Ce fut cette ville qui résista la première aux Perses, et dont la prise facilita à Mégabise, lieutenant de Darius, la conquête du reste de la Thrace. Hérodote rapporte qu'il ne put s'en emparer que par le secours des Péoniens qui l'attaquèrent à l'improviste. On sait le plaisant défi que les Périnthiens firent alors aux Péoniens ; ils les appelèrent en trois sortes de duels, l'un d'hommes, l'autre de chevaux, et le troisième de chiens : et comme ils se réjouissaient en chantant l'hymne de la victoire, qu'ils avaient déjà remportée dans le premier et le second défi, les Péoniens profitant du moment favorable où les Périnthiens étaient plongés dans l'ivresse et la sécurité, les taillèrent en pièces, et se rendirent maîtres de leur capitale.



Philippe ayant formé le projet de subjuguer la Grèce, ravagea les terres des Périnthiens, et tâcha de s'emparer de leur capitale ; mais les Athéniens sécoururent vivement Périnthe, et Philippe fut obligé d'abandonner cette entreprise. C'est à ce sujet que les Périnthiens firent en faveur des Athéniens leurs bienfaiteurs, un decret des plus honorables, dont Démosthène a donné le détail dans sa harangue pour Ctésiphon.

Ce fut un Héraclius, prince de Constantinople, qui changea le nom de cette ville en celui d'Héraclée. Elle est fameuse par son exarque, dont l'évêque de Constantinople relevait encore sous l'empereur Constantin. Cette prééminence dura jusqu'au premier concîle de Constantinople, qui en dépouilla Héraclée, pour attacher tous les honneurs du patriarchat au siege de la nouvelle Rome.

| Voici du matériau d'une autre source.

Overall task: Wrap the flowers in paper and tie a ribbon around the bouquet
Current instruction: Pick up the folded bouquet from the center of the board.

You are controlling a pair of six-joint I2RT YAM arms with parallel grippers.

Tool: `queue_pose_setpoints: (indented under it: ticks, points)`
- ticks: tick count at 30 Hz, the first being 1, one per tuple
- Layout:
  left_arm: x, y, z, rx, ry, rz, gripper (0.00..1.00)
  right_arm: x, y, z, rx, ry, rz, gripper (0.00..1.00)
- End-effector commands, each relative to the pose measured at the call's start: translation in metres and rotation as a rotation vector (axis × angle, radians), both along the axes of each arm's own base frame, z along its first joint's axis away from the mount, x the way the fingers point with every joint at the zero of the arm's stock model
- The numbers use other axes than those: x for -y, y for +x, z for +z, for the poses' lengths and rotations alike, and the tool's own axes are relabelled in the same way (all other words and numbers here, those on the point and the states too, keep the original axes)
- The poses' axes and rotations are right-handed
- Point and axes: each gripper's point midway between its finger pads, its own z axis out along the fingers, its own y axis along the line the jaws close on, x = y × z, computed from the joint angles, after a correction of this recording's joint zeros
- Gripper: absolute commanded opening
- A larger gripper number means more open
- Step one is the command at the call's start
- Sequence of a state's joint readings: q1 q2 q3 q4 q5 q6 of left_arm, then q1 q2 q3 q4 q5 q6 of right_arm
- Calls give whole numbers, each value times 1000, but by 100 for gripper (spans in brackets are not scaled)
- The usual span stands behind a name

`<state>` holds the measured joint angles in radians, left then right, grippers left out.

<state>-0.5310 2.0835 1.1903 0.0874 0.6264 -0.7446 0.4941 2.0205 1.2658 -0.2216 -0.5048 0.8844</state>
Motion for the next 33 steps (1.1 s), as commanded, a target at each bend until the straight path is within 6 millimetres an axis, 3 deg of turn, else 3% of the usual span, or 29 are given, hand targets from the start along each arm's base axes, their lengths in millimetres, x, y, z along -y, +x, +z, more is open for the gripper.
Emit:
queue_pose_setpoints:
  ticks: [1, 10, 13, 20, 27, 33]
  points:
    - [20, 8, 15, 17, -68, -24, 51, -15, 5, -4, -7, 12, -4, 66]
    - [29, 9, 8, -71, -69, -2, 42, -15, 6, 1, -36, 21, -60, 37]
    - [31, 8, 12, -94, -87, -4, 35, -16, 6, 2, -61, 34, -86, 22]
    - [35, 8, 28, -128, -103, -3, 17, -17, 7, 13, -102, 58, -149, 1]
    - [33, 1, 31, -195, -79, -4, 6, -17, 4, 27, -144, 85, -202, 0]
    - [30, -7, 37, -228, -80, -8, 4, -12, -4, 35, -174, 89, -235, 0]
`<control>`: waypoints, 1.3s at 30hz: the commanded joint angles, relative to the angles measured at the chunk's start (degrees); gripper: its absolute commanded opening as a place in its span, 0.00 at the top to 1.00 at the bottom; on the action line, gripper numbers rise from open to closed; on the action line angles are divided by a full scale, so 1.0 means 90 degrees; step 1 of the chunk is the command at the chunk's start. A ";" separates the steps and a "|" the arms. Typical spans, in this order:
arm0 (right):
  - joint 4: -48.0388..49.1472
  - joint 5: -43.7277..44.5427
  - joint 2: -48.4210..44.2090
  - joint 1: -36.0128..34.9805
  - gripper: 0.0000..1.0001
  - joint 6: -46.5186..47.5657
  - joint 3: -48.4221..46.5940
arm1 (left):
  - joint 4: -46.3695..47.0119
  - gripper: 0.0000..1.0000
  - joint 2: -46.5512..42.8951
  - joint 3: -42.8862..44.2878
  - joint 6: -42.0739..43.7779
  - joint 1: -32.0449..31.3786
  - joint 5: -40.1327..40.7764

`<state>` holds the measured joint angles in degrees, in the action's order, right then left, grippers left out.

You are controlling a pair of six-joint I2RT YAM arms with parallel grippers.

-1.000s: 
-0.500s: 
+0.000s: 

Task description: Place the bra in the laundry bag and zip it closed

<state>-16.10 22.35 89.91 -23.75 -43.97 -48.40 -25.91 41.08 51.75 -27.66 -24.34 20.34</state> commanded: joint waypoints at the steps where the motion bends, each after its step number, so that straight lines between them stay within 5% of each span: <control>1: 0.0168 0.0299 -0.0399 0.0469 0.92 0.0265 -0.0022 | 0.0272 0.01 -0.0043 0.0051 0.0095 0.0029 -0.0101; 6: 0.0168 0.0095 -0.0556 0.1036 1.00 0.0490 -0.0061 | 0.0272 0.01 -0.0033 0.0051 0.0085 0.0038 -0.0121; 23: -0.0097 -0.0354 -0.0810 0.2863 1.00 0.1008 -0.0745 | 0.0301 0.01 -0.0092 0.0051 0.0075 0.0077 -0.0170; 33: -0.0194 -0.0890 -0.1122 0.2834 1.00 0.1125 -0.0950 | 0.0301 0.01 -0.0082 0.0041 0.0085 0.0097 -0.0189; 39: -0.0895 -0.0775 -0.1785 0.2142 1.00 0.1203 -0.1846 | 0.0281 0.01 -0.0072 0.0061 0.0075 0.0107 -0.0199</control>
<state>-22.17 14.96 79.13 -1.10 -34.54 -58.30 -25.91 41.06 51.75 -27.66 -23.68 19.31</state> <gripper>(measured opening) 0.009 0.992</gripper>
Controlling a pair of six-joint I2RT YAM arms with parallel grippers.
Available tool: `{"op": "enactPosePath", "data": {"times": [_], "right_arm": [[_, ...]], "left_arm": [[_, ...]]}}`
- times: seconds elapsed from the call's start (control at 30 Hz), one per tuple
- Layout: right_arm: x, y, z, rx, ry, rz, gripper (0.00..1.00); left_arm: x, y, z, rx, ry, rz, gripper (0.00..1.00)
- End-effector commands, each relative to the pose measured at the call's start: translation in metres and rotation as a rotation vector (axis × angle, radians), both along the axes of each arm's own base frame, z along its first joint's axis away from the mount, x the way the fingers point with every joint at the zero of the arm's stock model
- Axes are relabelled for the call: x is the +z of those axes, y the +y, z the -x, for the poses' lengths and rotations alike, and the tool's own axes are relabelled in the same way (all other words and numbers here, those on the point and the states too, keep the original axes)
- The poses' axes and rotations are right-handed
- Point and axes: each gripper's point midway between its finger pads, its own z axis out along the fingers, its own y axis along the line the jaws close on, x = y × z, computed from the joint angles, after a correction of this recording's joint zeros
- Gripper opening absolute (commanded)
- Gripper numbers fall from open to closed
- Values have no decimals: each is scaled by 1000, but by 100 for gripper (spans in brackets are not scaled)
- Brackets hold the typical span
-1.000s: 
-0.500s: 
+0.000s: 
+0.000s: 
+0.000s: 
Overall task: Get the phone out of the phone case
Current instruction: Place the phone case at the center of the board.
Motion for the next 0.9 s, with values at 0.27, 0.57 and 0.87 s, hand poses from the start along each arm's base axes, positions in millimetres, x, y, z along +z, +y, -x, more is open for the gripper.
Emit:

Cette ville est encore assez peuplée pour le pays, mais on n'y trouve plus que quelques vestiges de son amphithéâtre si vanté par les anciens ; cependant M. Buonaroti, dans ses observations, supra alcuni Medaglioni Antichi, a rassemblé tout ce que l'histoire et la fable disent de Périnthe ; l'ouvrage est digne du nom de l'auteur : dans la race de Michel-Ange il n'est pas permis d'être un homme médiocre. (D.J.)